ヒマラヤ山脈を望む山道を進む車。
ネパールと中国の国境付近で大規模な土石流が発生して2日、FNNの取材班は28日、ネパール中部の町に入りました。
杉村祐太朗記者:
この先、土砂によって道が寸断されています。ショベルカーを使って今、土砂を撤去する作業が行われています。
多くの建物が土砂をかぶり、土石流のすさまじさを物語っていました。
男性は「友達の家が流された。すごく悲しい気分。よく『命が助かったから良かった』というが、これからどのように生きていけばいいか分からない」と話しました。
近くの川は土石流で岸がえぐられていました。
杉村祐太朗記者:
奥に見えるこの辺り、橋が架かっていたそうですが、洪水によって跡形もなく流されてしまったということです。
けが人などが搬送されている首都カトマンズの病院には、安否不明者の家族や友人が手がかりを探しに訪れていました。
女性は「洪水の直前まで夫と電話していたが、その後、連絡が取れなくなった。なんとか見つけたい」と話します。

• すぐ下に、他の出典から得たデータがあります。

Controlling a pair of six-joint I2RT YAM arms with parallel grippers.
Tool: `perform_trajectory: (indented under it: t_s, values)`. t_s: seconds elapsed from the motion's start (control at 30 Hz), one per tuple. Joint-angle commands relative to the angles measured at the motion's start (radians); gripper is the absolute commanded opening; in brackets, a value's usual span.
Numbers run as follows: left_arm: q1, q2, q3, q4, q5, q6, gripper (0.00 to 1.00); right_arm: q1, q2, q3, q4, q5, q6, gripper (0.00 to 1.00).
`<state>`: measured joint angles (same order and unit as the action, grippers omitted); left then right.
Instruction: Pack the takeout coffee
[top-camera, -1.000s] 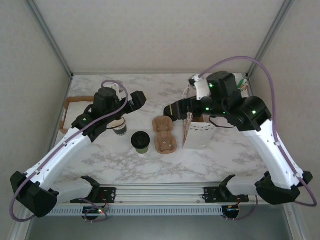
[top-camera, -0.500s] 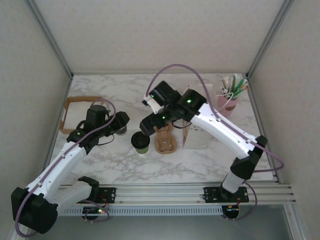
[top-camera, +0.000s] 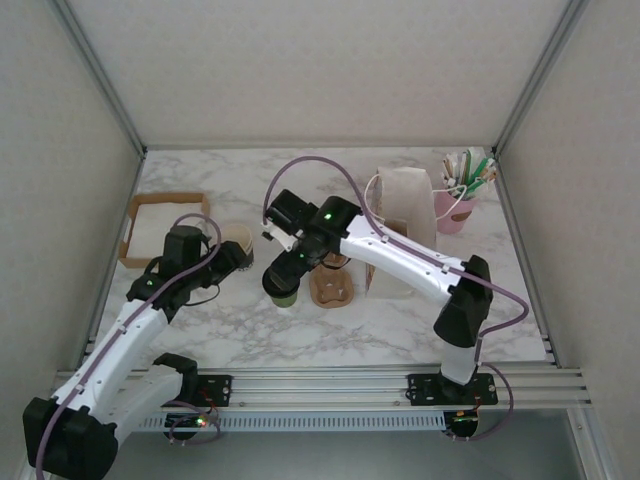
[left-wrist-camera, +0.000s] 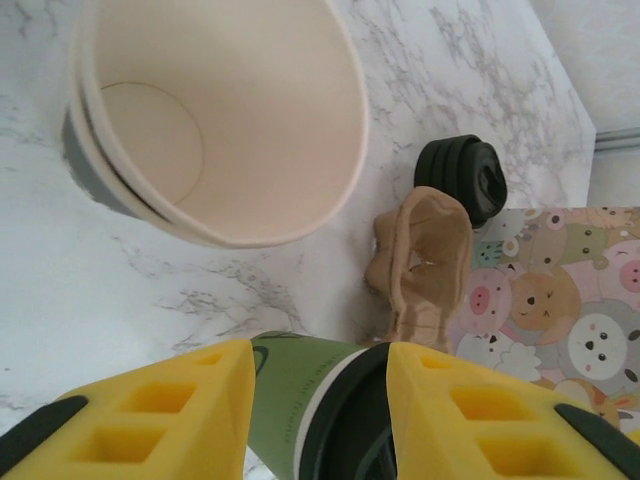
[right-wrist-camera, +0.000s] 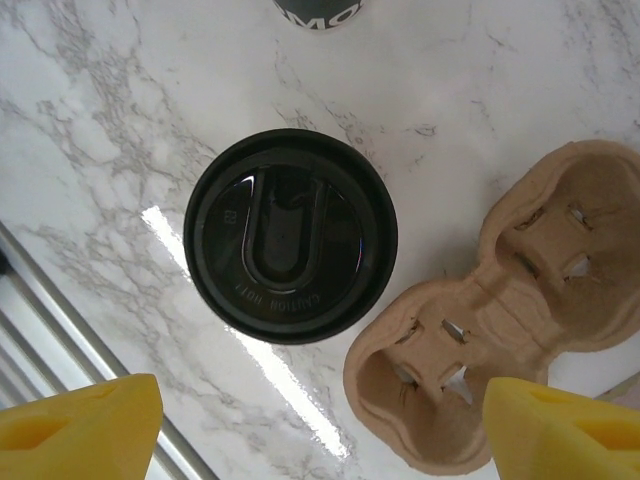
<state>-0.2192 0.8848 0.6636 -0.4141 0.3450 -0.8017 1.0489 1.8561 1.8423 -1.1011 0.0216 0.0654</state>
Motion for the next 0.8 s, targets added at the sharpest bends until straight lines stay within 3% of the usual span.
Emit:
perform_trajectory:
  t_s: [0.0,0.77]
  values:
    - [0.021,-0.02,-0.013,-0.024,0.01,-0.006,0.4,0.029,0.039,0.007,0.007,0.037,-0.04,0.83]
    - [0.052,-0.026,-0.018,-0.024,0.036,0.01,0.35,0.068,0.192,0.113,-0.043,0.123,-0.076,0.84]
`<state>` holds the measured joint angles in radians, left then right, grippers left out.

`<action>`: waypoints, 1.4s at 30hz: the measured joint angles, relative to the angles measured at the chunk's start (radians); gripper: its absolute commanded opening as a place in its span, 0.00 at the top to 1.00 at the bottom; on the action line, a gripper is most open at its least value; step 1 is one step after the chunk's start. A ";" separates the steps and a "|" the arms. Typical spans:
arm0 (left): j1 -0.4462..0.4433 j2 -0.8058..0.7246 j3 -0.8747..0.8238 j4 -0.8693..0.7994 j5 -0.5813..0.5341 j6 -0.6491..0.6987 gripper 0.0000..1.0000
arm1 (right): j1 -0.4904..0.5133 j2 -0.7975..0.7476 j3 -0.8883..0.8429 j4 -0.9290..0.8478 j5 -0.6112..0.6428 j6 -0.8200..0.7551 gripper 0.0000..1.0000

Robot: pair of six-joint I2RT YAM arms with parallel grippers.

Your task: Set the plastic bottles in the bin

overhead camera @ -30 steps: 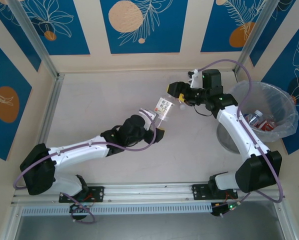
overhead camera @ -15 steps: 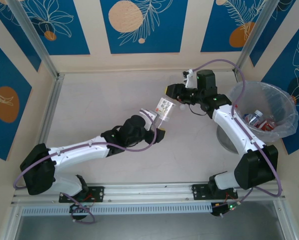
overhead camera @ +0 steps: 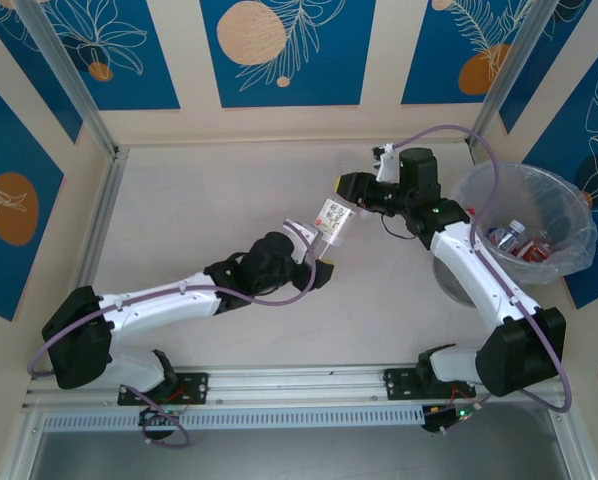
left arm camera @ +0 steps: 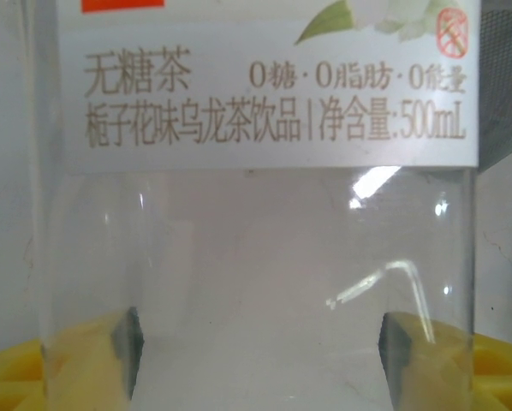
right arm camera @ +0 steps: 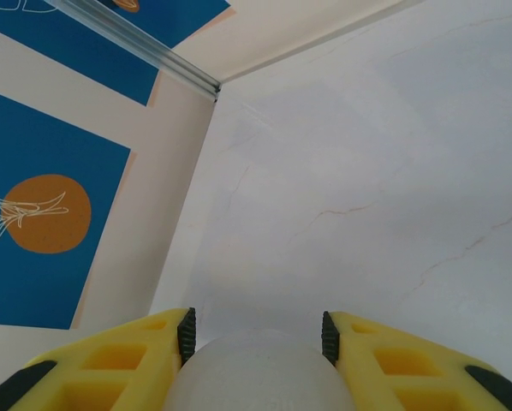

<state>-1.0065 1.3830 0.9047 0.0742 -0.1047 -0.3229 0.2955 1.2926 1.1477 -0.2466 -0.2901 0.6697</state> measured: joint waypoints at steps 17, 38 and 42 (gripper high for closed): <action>0.003 -0.031 -0.050 0.058 -0.100 -0.061 0.01 | -0.013 -0.151 0.000 -0.074 0.148 -0.114 1.00; 0.149 -0.018 -0.172 0.126 -0.349 -0.351 0.01 | -0.041 -0.316 0.033 -0.184 0.349 -0.319 1.00; 0.154 0.029 -0.156 0.124 -0.350 -0.377 0.01 | -0.041 -0.359 0.070 -0.188 0.400 -0.359 1.00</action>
<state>-0.8528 1.4117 0.7486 0.1986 -0.4545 -0.7002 0.2546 0.9333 1.2175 -0.4347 0.1097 0.3103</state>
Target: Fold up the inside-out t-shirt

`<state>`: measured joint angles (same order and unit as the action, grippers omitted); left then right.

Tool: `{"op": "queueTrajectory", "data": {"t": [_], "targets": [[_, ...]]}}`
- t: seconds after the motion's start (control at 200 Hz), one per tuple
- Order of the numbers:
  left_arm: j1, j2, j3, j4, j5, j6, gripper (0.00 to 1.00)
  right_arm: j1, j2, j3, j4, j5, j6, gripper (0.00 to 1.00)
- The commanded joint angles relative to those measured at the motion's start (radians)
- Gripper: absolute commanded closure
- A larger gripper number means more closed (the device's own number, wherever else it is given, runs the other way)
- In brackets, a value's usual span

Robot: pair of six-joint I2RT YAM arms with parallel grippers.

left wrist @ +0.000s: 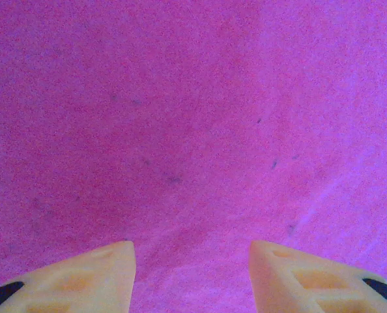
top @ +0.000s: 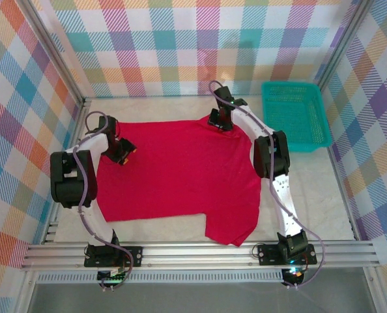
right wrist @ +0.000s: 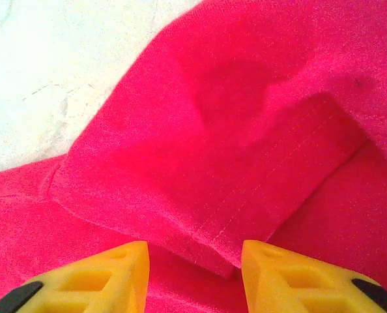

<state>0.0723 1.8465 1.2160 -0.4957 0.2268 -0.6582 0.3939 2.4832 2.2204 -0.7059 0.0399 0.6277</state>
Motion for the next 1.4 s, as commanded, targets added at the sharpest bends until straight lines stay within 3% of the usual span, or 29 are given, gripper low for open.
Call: {"op": "queueTrajectory", "data": {"t": [0.0,0.34,0.49,0.57,0.67,0.975,1.165,1.235,1.265,1.27,1.275,1.29,1.3,1.32,1.395], "targets": [[-0.011,0.013,0.036,-0.033,0.015,0.009,0.50,0.000,0.037,0.041,-0.039,-0.014,0.038,0.58],[-0.011,0.028,0.050,-0.041,0.015,0.016,0.50,-0.004,0.018,0.004,-0.028,-0.003,0.044,0.50],[-0.011,0.023,0.057,-0.044,0.013,0.019,0.50,-0.004,0.052,0.046,-0.017,0.000,0.049,0.65],[-0.011,0.026,0.059,-0.050,0.013,0.020,0.50,-0.008,0.080,0.087,-0.027,0.024,0.050,0.83],[-0.012,0.031,0.060,-0.052,0.016,0.021,0.50,-0.013,0.095,0.132,-0.039,0.028,0.055,0.96],[-0.011,0.039,0.058,-0.061,0.006,0.032,0.50,-0.015,0.078,0.254,0.059,0.071,-0.002,0.97],[-0.011,0.023,0.012,-0.076,0.013,0.055,0.51,-0.030,0.213,0.391,0.367,0.025,-0.142,0.96],[-0.011,0.012,-0.010,-0.072,0.011,0.057,0.51,-0.030,0.281,0.463,0.447,0.016,-0.179,0.82],[-0.011,0.010,-0.012,-0.075,0.011,0.057,0.51,-0.030,0.314,0.507,0.462,0.012,-0.187,0.61],[-0.011,0.010,-0.012,-0.077,0.010,0.057,0.51,-0.030,0.314,0.507,0.462,0.012,-0.187,0.61],[-0.011,0.010,-0.012,-0.078,0.010,0.058,0.51,-0.030,0.323,0.522,0.459,0.010,-0.188,0.54],[-0.011,0.009,-0.010,-0.083,0.009,0.059,0.51,-0.031,0.330,0.535,0.454,0.008,-0.190,0.46],[-0.011,0.008,-0.008,-0.085,0.009,0.060,0.51,-0.033,0.339,0.555,0.441,0.005,-0.191,0.36],[-0.011,0.007,-0.005,-0.092,0.009,0.062,0.51,-0.032,0.346,0.574,0.422,0.000,-0.188,0.27],[-0.011,-0.006,0.001,-0.097,0.003,0.058,0.51,-0.033,0.325,0.567,0.351,-0.016,-0.184,0.15]]}}
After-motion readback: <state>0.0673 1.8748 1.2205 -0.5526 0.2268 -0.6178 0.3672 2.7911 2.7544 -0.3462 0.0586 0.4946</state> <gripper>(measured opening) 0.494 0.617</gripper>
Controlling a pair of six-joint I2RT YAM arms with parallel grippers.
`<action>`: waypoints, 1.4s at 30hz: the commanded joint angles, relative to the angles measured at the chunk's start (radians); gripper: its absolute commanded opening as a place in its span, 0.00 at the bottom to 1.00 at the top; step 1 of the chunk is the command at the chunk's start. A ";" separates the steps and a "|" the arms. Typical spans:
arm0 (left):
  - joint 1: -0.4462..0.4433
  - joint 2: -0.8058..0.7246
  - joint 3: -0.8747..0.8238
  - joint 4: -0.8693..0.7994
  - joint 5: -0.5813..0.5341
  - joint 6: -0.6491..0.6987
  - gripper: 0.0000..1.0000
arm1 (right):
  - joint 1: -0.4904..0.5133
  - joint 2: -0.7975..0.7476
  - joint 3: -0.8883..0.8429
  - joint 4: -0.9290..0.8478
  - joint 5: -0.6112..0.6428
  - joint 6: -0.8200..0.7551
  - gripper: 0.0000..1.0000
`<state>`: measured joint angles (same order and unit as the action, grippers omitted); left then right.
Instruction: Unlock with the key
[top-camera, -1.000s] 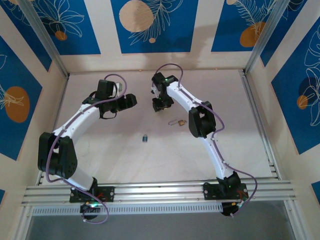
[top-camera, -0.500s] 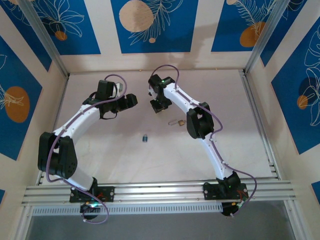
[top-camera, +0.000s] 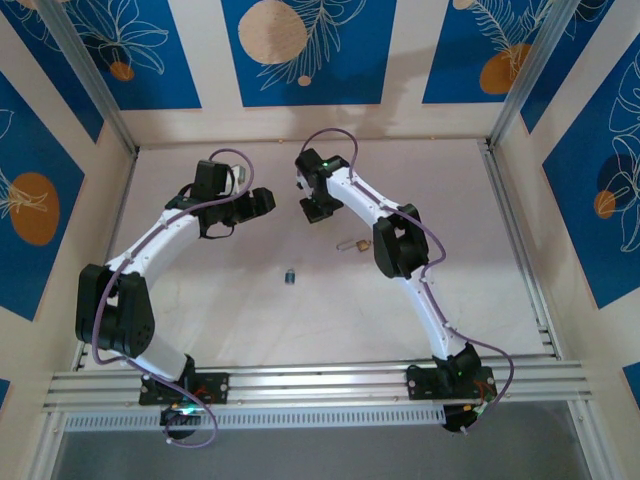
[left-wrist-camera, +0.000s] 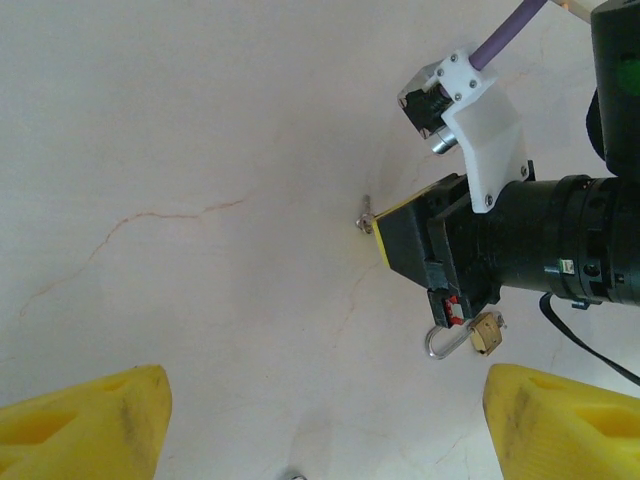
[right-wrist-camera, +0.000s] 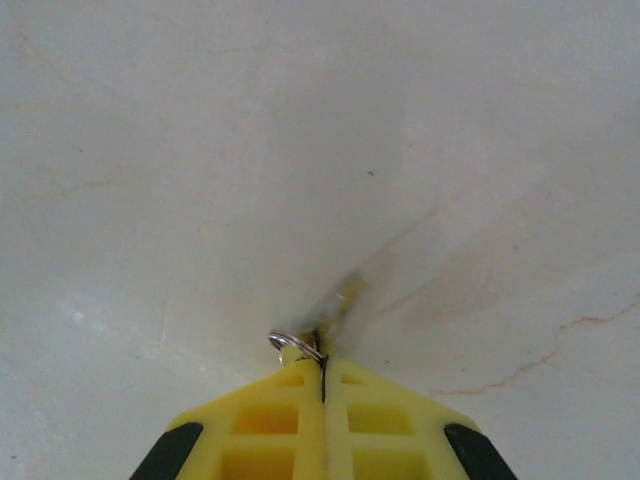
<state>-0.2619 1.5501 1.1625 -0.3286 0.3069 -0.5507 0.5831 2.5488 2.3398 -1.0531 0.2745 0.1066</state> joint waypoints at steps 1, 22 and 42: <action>0.012 -0.004 -0.009 0.014 0.015 0.003 0.81 | 0.018 -0.101 -0.057 0.026 0.029 0.027 0.00; 0.006 -0.007 -0.069 0.128 0.075 -0.003 0.79 | 0.116 -0.569 -0.592 0.194 -0.005 0.125 0.00; -0.260 -0.062 -0.617 1.237 -0.038 0.330 0.77 | 0.065 -0.873 -0.857 0.278 -0.097 0.099 0.00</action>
<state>-0.4862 1.4639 0.5613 0.6735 0.2790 -0.3664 0.6594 1.7222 1.5028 -0.7944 0.2302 0.2176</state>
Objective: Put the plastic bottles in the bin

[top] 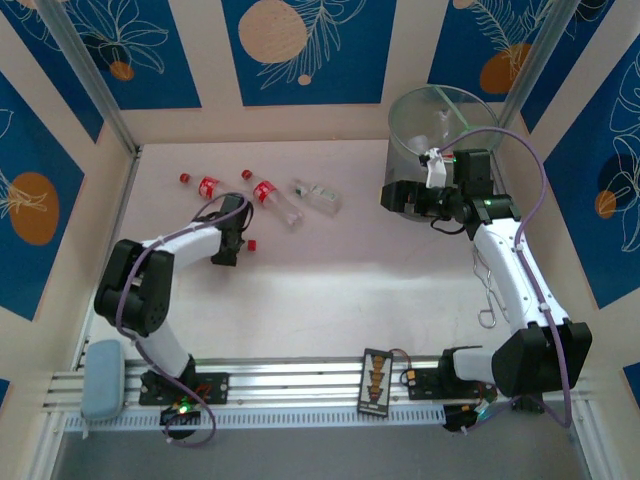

そうした中、ネパール政府観光局は、安否不明者の氏名を国籍などとともに公表。
その中には5人の日本人の名前もローマ字で掲載されていました。
ヤマモト・トシタカさん、ヤマモト・リュウトさん、ヤマモト・カヨコさん、ヤマモト・カナコさん、ヤマモト・ハヤトさんです。
ネパール当局は、SNSや公式サイトを通じて今回の土石流について頻繁に発信し、安否不明者や救助された人の氏名などを公開して安否確認につながる情報提供を呼びかけています。
各地で行方不明者の捜索が続く中、新たなリスクも出てきました。
今回の氷河崩落によって、国境付近に新たな“自然のダム”ができ、今後、雨が降って水があふれれば決壊し、再び土石流が発生する可能性があるということです。